- Opening Delimiter -
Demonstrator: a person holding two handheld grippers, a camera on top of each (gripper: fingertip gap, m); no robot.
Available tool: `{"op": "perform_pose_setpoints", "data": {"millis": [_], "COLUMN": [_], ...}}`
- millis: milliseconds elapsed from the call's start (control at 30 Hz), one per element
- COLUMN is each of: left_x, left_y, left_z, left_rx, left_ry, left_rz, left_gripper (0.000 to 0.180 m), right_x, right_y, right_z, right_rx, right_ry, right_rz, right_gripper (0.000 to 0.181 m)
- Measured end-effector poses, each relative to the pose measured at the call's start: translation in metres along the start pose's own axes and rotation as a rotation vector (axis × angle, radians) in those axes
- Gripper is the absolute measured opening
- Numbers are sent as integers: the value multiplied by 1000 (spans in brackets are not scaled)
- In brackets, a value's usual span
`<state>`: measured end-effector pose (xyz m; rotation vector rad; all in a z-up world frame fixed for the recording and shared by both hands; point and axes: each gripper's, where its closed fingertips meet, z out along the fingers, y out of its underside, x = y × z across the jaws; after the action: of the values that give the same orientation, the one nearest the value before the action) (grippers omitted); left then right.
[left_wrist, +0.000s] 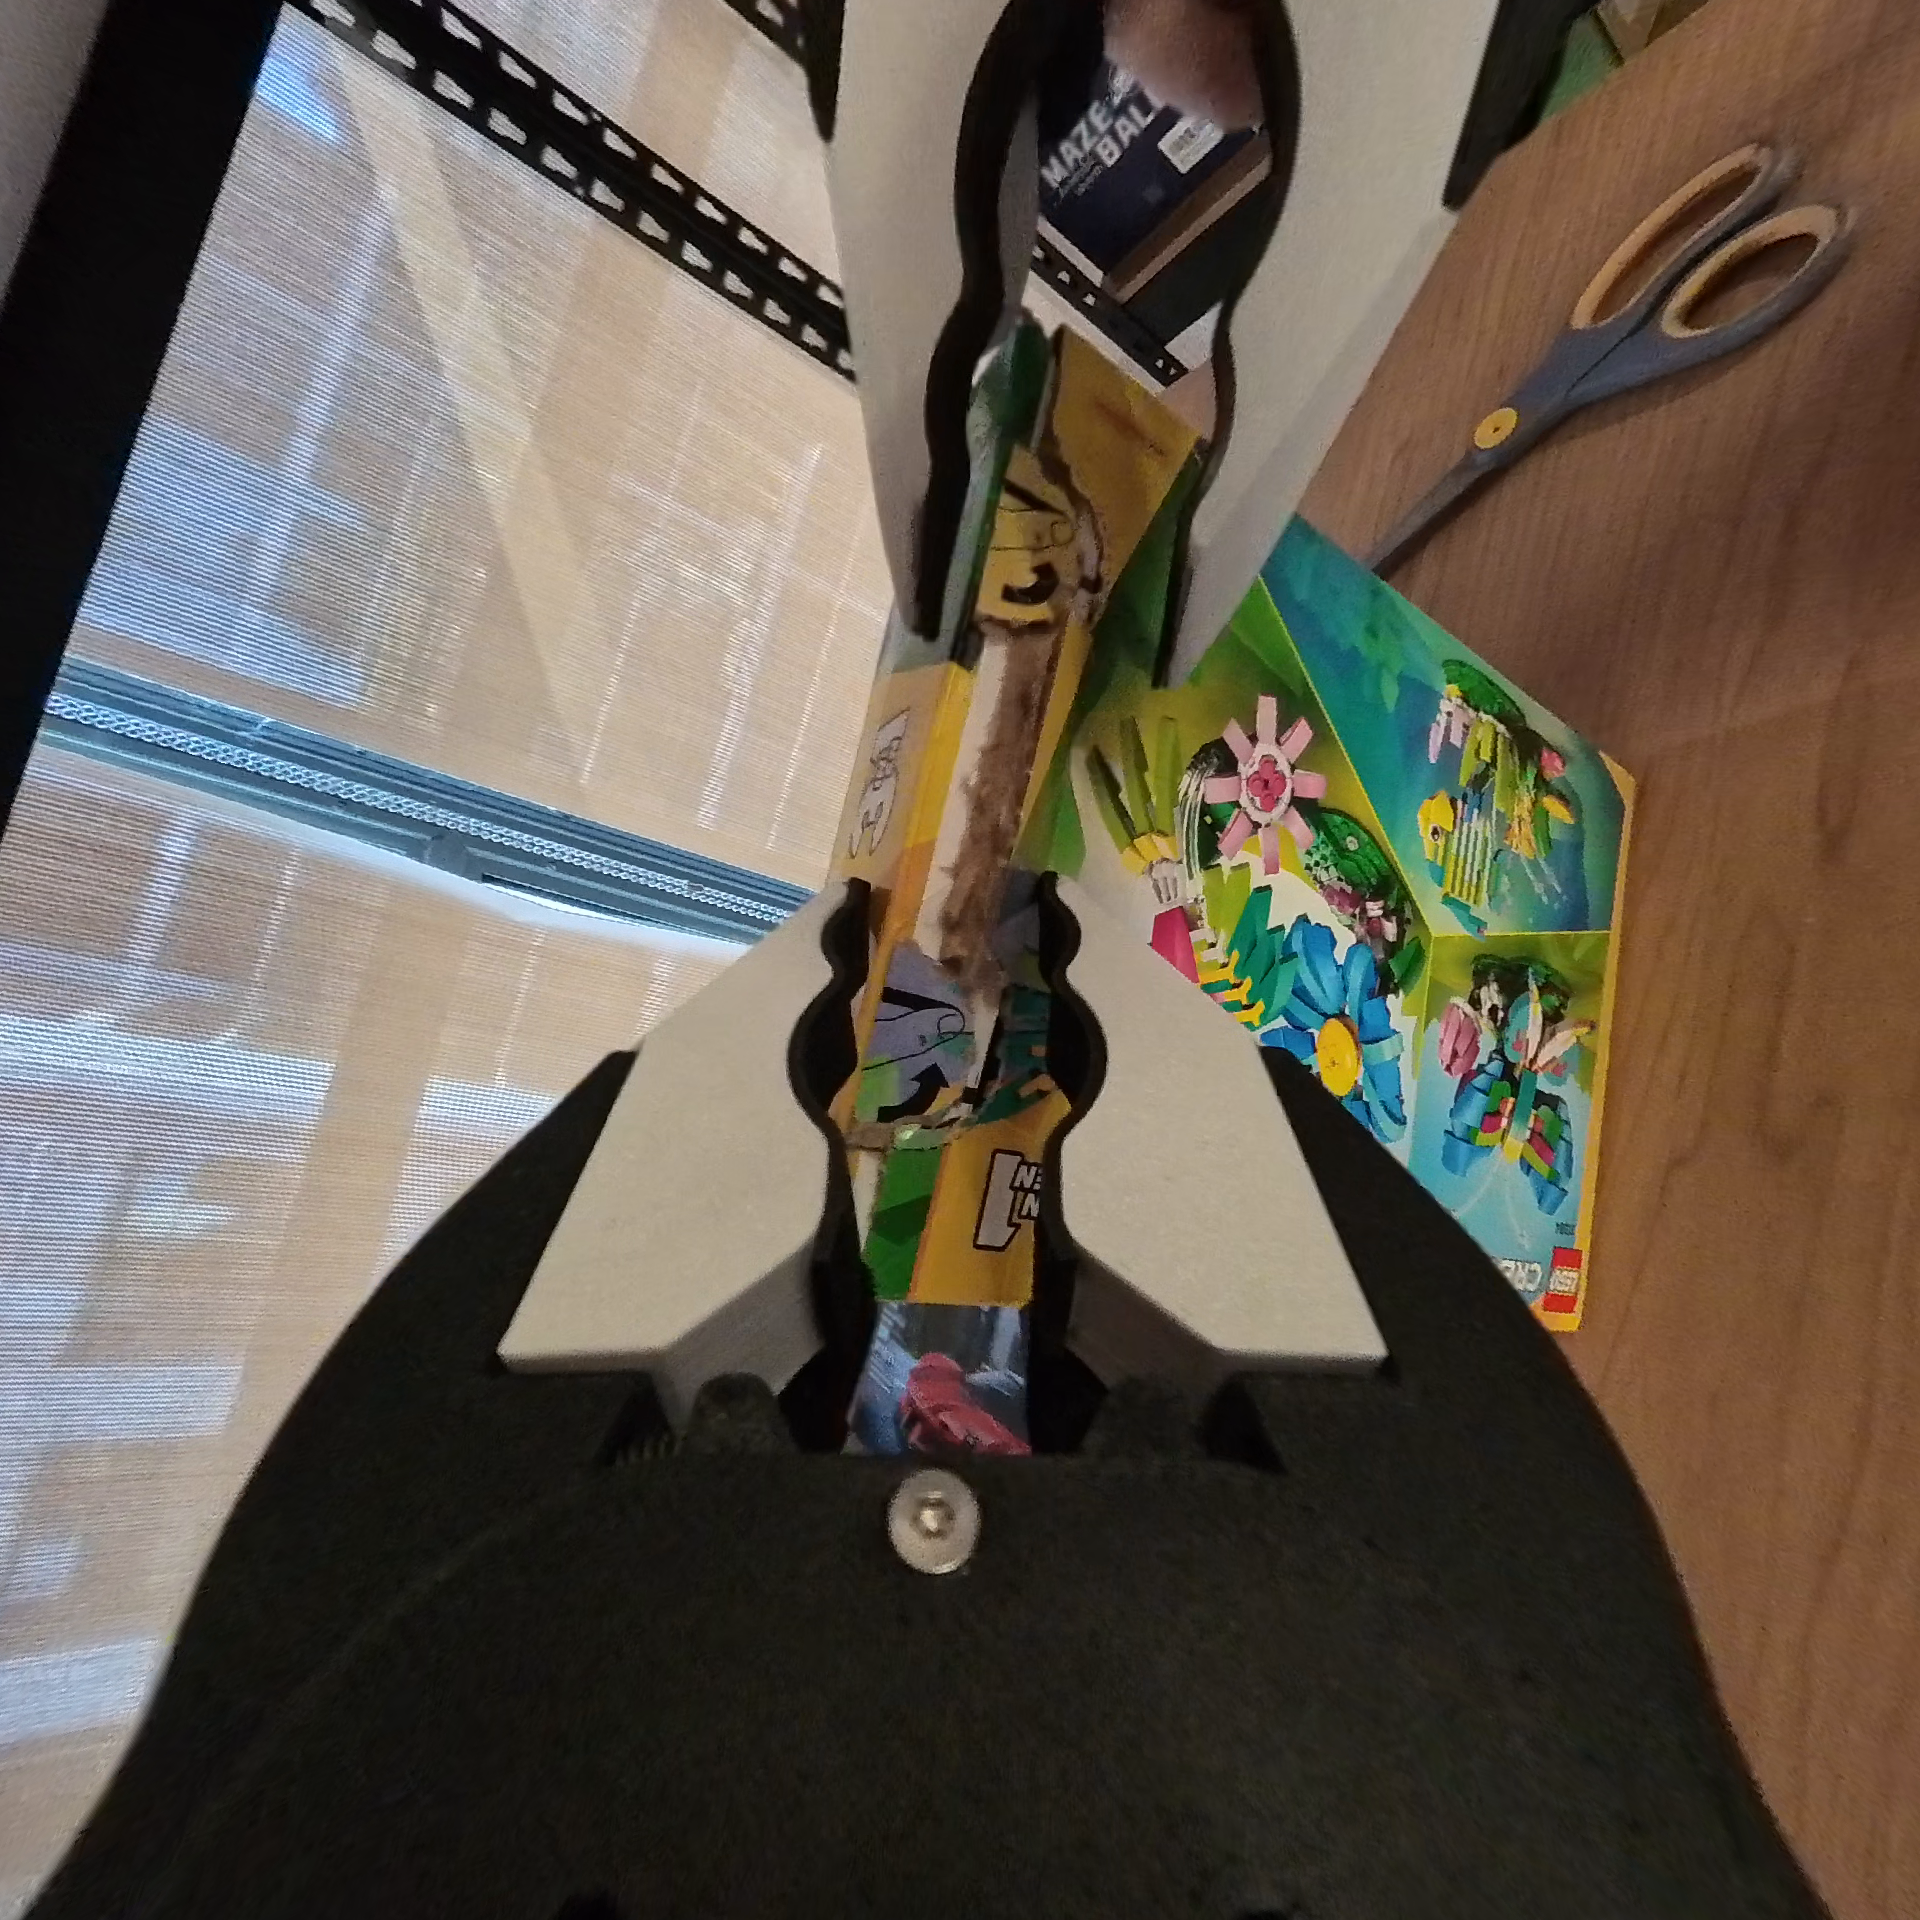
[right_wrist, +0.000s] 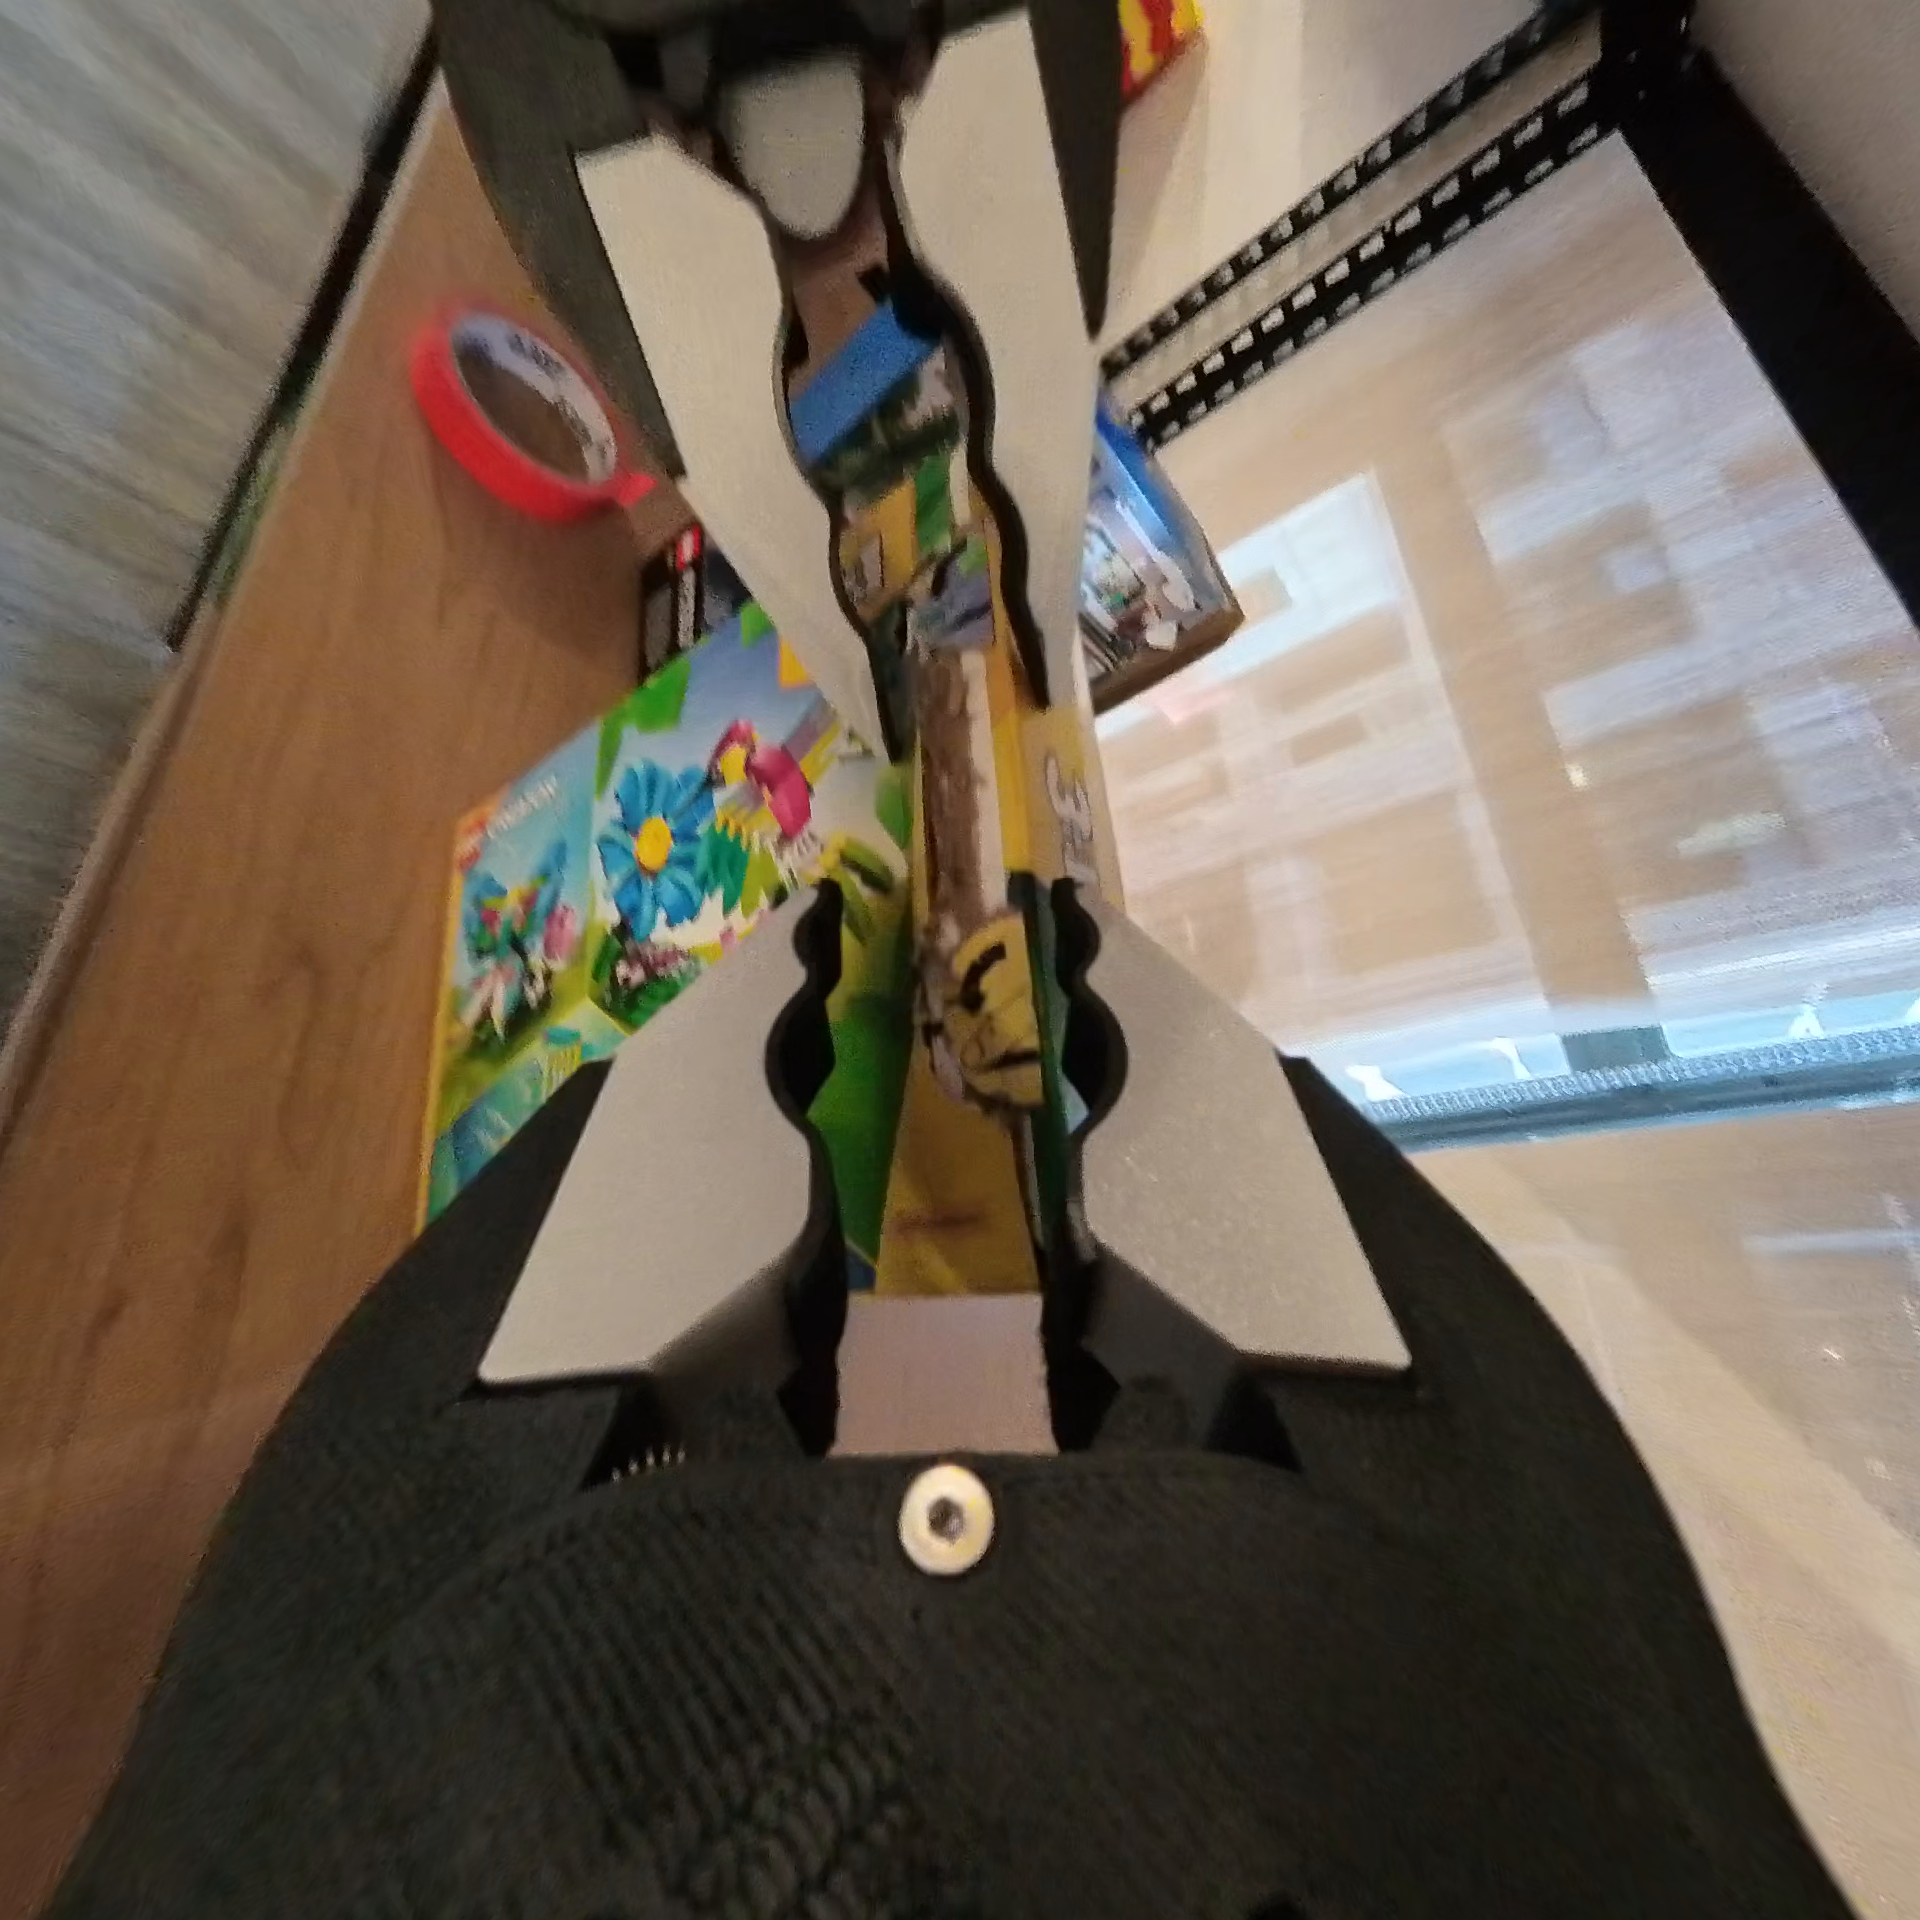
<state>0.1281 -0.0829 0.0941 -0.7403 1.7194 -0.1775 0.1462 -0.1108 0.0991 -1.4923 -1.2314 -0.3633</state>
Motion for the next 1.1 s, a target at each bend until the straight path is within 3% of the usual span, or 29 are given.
{"op": "perform_pose_setpoints", "data": {"millis": [133, 300, 633, 1100], "left_x": [-1, 1, -1, 1], "left_y": [0, 0, 1, 0], "left_z": [1, 0, 2, -1], "left_rx": [-12, 2, 34, 37], "left_ry": [17, -14, -15, -79], "left_rz": [-7, -10, -73, 10], "left_gripper": [30, 29, 27, 25], "right_x": [10, 8, 13, 10], "right_y": [12, 6, 7, 7], "right_z": [12, 14, 14, 13], "right_rx": [-129, -153, -114, -82], "right_ry": [32, -12, -240, -143], "right_rz": [-23, -15, 275, 166], "right_gripper": [38, 30, 20, 19]}}
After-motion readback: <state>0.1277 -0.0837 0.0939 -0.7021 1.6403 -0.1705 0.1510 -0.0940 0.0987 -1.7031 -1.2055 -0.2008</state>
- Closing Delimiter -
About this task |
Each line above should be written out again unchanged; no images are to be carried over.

Answer section |
Demonstrator: a person holding two handheld grippers, a camera on top of each (gripper: fingertip gap, m); no robot.
Available tool: `{"op": "perform_pose_setpoints", "data": {"millis": [_], "COLUMN": [_], ...}}`
- millis: milliseconds elapsed from the call's start (control at 30 Hz), one per element
- COLUMN is each of: left_x, left_y, left_z, left_rx, left_ry, left_rz, left_gripper (0.000 to 0.180 m), right_x, right_y, right_z, right_rx, right_ry, right_rz, right_gripper (0.000 to 0.181 m)
- Measured end-effector poses, each relative to the pose measured at the call's start: translation in metres along the start pose's own axes and rotation as a rotation vector (axis × angle, radians) in those axes
- Gripper is the absolute measured opening
- Numbers are sent as integers: the value multiplied by 1000 (spans in brackets are not scaled)
- In brackets, a value's usual span
`<state>`: measured end-effector pose (xyz m; rotation vector rad; all in a z-up world frame fixed for the recording and shared by both hands; point and axes: each gripper's, where its closed fingertips meet, z out along the fingers, y out of its underside, x = y × z across the jaws; after the action: of the values that give the same orientation, the one nearest the value before the action) (grippers omitted); left then right.
[left_wrist, +0.000s] 
[right_wrist, +0.000s] 
<state>0.1281 -0.0829 0.0941 -0.7403 1.7194 -0.1775 0.1462 -0.1108 0.0991 -1.4923 -1.2314 -0.3633</state>
Motion for the next 1.1 s, a target at each bend until the straight path is within 3% of the usual span, or 29 are given.
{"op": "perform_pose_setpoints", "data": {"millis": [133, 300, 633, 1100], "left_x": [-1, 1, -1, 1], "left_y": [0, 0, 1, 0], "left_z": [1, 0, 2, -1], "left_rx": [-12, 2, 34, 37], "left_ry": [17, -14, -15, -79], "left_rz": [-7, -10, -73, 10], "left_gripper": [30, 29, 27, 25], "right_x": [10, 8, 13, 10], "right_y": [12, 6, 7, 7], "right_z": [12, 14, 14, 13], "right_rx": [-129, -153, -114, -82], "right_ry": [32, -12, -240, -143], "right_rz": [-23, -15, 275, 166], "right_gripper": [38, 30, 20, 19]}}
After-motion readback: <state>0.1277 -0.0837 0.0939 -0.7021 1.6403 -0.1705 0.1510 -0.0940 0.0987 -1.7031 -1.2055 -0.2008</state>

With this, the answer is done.